Copy out each line of the material in which the word "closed" appears.
╭──
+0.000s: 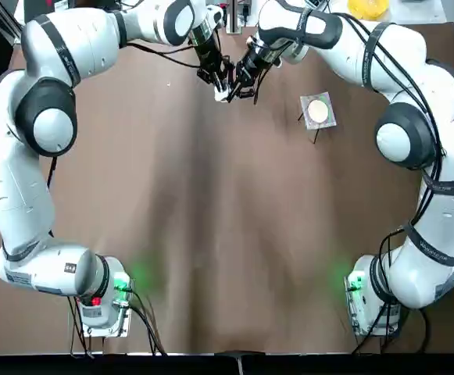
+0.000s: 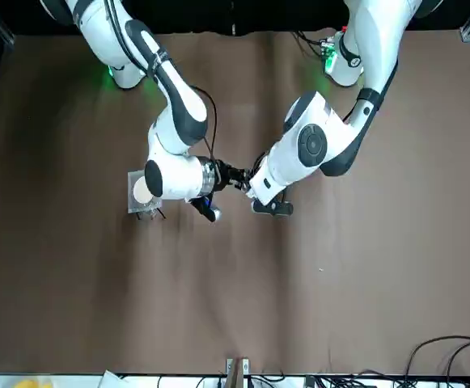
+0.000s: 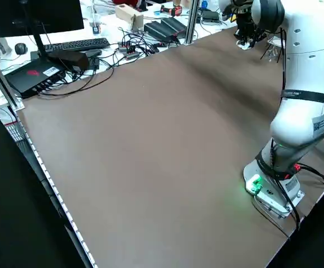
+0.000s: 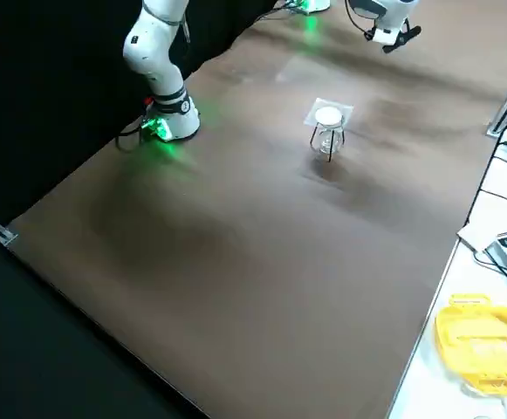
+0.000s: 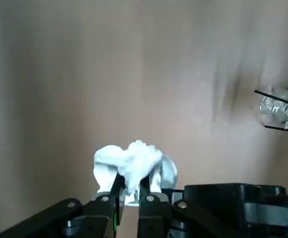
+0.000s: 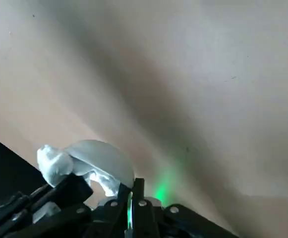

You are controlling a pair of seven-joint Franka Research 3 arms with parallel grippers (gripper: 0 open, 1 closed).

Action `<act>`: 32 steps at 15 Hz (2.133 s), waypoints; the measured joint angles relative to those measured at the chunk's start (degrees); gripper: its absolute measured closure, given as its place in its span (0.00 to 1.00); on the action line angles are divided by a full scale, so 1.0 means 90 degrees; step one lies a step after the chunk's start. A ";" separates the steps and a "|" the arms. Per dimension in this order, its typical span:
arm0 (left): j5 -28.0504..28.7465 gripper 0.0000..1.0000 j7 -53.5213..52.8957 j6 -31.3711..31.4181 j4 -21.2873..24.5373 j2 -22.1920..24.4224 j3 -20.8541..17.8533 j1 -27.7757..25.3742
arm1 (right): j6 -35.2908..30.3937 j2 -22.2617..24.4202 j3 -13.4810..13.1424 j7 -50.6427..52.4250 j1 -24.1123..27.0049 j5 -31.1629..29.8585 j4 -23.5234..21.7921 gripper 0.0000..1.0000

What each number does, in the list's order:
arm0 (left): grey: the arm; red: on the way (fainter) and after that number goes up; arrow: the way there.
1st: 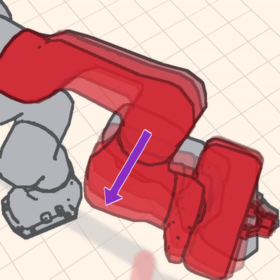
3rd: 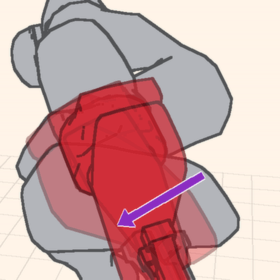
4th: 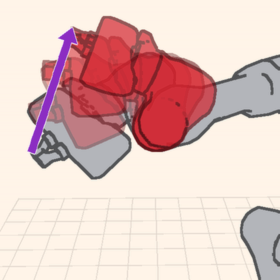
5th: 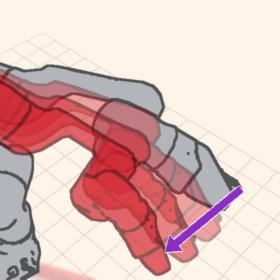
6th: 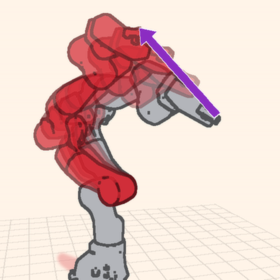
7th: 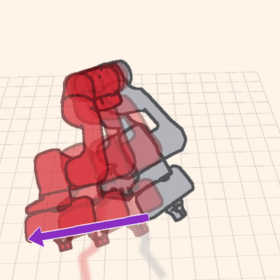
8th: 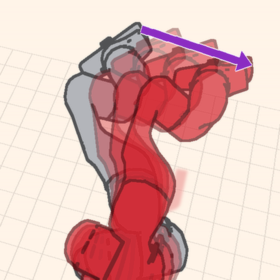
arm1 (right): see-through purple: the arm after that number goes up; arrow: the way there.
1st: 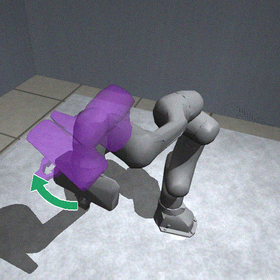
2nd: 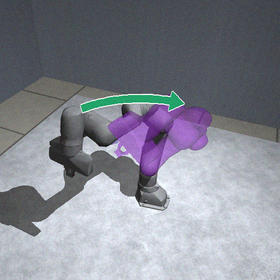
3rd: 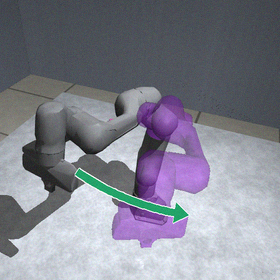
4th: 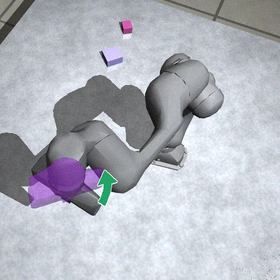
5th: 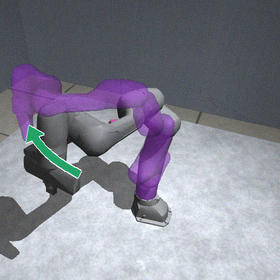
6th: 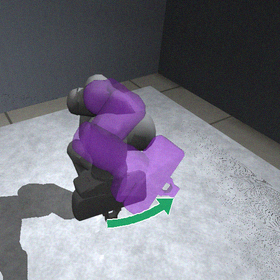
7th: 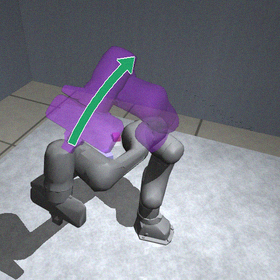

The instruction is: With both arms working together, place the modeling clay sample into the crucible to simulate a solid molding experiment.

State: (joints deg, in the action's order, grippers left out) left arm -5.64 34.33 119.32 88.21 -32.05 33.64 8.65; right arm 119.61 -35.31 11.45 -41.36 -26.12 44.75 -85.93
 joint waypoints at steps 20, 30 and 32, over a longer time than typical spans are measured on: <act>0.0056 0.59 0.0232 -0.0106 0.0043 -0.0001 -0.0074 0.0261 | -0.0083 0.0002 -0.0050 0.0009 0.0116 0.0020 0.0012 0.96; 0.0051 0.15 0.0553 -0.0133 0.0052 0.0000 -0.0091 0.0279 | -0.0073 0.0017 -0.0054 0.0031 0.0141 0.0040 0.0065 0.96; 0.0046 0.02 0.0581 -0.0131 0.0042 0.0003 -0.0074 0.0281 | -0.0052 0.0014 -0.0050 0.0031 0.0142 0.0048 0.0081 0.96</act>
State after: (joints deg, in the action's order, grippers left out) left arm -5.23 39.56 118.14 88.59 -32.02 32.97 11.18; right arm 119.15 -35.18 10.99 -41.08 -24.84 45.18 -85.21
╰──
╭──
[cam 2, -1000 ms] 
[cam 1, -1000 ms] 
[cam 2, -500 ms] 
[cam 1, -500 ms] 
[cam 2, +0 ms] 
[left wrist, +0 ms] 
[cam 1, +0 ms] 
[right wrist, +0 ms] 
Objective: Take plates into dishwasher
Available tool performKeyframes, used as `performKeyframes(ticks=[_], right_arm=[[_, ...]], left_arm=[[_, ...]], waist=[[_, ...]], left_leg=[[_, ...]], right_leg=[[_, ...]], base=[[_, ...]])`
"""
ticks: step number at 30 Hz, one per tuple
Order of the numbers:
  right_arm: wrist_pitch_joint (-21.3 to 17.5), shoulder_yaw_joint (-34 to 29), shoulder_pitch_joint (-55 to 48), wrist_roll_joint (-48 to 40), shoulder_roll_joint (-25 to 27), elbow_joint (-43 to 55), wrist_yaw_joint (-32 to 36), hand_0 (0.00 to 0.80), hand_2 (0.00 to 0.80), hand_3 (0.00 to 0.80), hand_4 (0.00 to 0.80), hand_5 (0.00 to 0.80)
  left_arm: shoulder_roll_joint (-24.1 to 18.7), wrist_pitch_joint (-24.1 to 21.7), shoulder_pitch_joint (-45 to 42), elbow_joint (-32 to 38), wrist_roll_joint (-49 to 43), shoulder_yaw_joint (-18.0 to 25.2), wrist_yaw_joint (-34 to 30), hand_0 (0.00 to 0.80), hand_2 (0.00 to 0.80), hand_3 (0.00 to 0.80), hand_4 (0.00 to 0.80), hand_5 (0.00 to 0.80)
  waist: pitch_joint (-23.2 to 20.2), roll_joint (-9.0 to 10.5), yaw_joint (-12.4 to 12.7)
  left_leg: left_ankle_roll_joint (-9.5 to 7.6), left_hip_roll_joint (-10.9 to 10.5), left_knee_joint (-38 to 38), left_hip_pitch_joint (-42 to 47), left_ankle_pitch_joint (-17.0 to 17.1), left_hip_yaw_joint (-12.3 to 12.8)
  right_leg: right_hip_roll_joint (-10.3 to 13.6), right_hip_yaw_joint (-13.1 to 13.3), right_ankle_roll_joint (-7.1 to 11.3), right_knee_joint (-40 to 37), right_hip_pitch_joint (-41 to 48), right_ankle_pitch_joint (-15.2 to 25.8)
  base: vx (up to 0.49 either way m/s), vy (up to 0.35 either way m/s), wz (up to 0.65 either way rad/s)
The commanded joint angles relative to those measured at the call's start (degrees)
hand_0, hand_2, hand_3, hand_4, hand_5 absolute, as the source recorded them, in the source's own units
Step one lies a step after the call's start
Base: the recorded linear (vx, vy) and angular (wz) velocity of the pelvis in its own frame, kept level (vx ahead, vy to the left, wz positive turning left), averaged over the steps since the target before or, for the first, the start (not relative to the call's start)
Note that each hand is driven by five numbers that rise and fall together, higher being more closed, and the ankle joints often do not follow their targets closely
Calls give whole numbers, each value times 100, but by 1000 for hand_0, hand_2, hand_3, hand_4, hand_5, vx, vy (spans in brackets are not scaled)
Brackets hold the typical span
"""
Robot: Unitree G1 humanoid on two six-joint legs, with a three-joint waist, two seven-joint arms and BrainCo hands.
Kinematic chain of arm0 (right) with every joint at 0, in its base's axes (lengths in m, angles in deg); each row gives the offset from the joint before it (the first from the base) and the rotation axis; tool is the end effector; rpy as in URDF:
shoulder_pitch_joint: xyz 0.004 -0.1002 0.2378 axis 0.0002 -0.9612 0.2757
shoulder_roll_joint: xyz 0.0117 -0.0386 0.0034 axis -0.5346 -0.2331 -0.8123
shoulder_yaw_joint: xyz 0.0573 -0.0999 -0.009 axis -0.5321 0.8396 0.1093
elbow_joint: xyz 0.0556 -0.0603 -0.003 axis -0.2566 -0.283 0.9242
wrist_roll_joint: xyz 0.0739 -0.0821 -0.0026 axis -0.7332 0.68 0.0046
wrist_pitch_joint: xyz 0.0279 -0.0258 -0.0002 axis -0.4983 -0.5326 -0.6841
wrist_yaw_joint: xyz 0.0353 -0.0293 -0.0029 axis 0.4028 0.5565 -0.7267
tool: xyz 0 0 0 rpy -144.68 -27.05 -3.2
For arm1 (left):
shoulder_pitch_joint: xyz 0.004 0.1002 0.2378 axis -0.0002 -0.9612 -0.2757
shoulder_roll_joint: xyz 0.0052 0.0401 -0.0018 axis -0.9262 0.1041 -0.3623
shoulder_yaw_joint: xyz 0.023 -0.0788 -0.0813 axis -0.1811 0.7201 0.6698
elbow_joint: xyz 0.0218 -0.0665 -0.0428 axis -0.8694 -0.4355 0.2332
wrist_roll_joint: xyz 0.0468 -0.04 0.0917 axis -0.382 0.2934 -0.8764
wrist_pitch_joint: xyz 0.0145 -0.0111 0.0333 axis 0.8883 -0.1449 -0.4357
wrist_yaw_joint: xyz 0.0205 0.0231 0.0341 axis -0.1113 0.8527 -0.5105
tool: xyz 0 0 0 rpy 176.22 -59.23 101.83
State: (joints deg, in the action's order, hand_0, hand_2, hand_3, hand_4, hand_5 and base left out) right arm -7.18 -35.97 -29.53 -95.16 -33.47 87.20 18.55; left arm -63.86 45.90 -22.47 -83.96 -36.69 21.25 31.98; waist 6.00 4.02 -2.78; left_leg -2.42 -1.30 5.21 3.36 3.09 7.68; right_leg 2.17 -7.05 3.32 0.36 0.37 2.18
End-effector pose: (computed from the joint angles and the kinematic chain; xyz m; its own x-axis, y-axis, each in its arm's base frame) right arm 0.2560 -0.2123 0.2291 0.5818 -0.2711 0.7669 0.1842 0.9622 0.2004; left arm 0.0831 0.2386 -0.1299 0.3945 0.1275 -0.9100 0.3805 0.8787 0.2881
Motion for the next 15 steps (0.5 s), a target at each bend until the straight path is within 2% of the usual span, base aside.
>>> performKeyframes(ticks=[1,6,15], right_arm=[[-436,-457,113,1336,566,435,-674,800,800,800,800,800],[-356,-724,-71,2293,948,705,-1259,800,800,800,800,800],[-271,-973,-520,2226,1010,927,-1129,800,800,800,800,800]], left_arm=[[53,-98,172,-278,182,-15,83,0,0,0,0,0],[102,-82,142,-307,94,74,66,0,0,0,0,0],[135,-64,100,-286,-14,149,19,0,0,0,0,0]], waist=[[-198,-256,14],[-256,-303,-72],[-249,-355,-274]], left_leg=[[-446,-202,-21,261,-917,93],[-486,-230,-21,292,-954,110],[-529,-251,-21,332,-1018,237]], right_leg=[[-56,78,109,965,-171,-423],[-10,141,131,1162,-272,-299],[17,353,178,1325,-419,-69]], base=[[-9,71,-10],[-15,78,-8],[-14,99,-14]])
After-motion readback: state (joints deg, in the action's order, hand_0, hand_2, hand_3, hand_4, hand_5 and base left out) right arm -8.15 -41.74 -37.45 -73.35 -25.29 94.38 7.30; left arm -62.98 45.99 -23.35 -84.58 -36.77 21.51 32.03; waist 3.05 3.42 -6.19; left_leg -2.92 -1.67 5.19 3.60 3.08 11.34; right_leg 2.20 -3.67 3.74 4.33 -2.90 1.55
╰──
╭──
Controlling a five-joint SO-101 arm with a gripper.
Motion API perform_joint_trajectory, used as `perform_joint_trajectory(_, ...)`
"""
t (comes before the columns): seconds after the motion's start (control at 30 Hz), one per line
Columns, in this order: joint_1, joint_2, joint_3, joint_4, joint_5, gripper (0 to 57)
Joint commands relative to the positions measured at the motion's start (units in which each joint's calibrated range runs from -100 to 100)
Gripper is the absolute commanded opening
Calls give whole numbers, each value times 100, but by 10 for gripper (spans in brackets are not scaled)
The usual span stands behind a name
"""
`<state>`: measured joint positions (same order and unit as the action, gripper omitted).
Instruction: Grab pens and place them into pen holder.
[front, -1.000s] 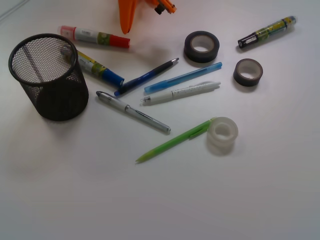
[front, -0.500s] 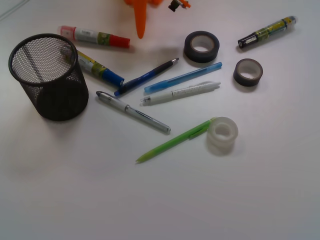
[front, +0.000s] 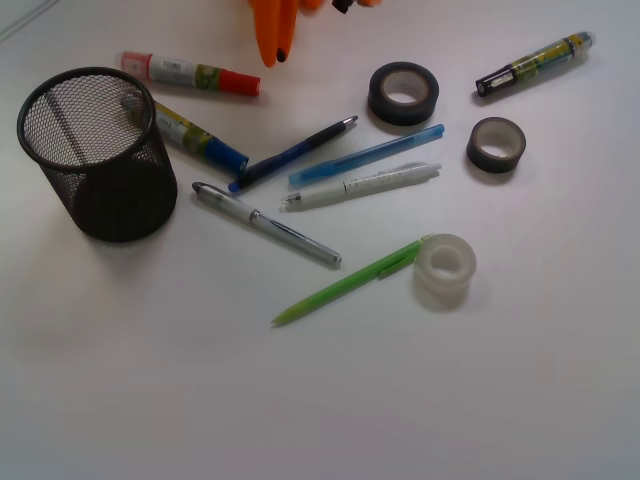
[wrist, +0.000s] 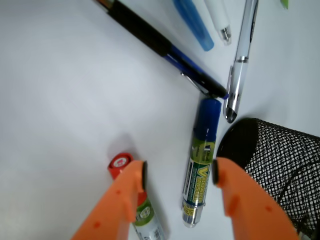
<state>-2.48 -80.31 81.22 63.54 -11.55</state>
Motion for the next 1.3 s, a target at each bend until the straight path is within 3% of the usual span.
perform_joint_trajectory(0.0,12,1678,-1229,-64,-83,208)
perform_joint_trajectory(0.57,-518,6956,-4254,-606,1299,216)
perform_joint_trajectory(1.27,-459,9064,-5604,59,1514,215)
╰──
Response for this exercise -
You are controlling a pair of seven-joint Franka Research 3 arms with parallel grippers (gripper: 0 open, 1 closed).
Note that each hand is driven by five numbers that rise and fall together, higher being more closed, and the ankle joints often do not follow their targets closely

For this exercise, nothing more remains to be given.